Metadata-Version: 2.4
Name: data-validation-gini
Version: 0.3.14
Summary: Data Validation Gini (DVG) CLI for row count, row/column comparison, and schema validation with HTML reports
Author: ShanKonduru
License: MIT
Requires-Python: >=3.9
Description-Content-Type: text/markdown
Requires-Dist: openpyxl
Requires-Dist: sec-report-kit

# Data Validation Gini (DVG)

Data Validation Gini is a lightweight Python CLI for validating source and target datasets and generating a rich HTML reconciliation report.
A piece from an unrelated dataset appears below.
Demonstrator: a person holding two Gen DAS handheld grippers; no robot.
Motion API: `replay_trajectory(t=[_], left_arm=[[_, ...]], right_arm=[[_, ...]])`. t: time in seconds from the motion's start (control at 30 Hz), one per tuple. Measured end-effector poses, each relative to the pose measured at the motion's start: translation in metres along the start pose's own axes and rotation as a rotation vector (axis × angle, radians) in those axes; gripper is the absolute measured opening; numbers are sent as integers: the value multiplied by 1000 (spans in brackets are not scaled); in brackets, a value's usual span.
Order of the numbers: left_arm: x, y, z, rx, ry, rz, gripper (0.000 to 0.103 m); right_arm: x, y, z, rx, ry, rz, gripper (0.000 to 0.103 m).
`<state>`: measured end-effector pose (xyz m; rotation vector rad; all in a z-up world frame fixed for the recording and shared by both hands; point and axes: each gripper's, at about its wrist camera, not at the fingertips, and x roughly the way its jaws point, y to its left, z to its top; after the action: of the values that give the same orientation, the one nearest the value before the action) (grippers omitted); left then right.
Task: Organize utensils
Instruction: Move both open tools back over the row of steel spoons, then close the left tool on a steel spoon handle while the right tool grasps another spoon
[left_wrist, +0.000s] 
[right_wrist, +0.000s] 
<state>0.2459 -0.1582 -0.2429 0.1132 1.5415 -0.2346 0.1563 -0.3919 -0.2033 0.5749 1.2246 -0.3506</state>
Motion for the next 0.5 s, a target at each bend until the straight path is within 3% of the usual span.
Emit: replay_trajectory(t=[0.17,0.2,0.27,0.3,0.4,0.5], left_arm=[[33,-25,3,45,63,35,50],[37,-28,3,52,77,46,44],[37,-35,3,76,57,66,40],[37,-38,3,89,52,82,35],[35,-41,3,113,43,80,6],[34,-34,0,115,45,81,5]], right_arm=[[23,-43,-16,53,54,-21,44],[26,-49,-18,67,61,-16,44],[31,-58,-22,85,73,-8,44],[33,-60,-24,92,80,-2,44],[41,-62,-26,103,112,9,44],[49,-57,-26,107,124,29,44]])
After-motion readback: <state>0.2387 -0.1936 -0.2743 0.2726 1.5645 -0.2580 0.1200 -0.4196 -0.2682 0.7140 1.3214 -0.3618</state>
The repository also includes a CSV data mutation utility (`data_corruptor.py`) to create controlled mismatches for validation testing.

## Latest Updates (v0.3.14)

- **NEW: --version flag** - Added CLI version flag to check installed version
  - Use `python dvg.py --version` or `dvg --version`
  - Version accessible via `data_validation_gini.__version__`
- **SCHEMA_VALIDATION** - Full implementation of schema validation:
  - Validates column count, column names, and inferred data types
  - Detects INTEGER, FLOAT, BOOLEAN, DATE, and STRING types from sample data
  - Can be combined with ROWCOUNT_VALIDATION and ROW_COL_VALIDATION
  - See `scripts/data/007_run_schema_validation.bat` for examples
- Migrated to a `src/` package layout (`data_validation_gini`) while preserving root-level compatibility wrappers.
- Enhanced CLI contract with explicit source/target kind flags (`--src-kind`, `--tgt-kind`) and compatibility shims.
- Added canonical validation-type normalization (`ROWCOUNT` alias -> `ROWCOUNT_VALIDATION`).
- Added mismatch capping with `--max-mismatches`.
- Added reusable file I/O classes:
  - `IniConfigStore` for INI read/write operations
  - `JsonFileStore` for JSON read/write operations
- Refactored test and coverage scripts for reliable local execution on Windows and Linux/macOS.
- Expanded automated tests and achieved **100% package coverage** for `data_validation_gini`.

## What This Project Does

- Compares source vs target files using row-level and cell-level checks.
- Supports CSV and Excel (`.xlsx`, `.xlsm`, `.xltx`) inputs.
- Supports single-sheet and multi-sheet validation (via sheet mapping).
- Produces a styled, filterable HTML report with KPI summary cards.
- Includes repeatable batch scripts for common mutation and validation scenarios.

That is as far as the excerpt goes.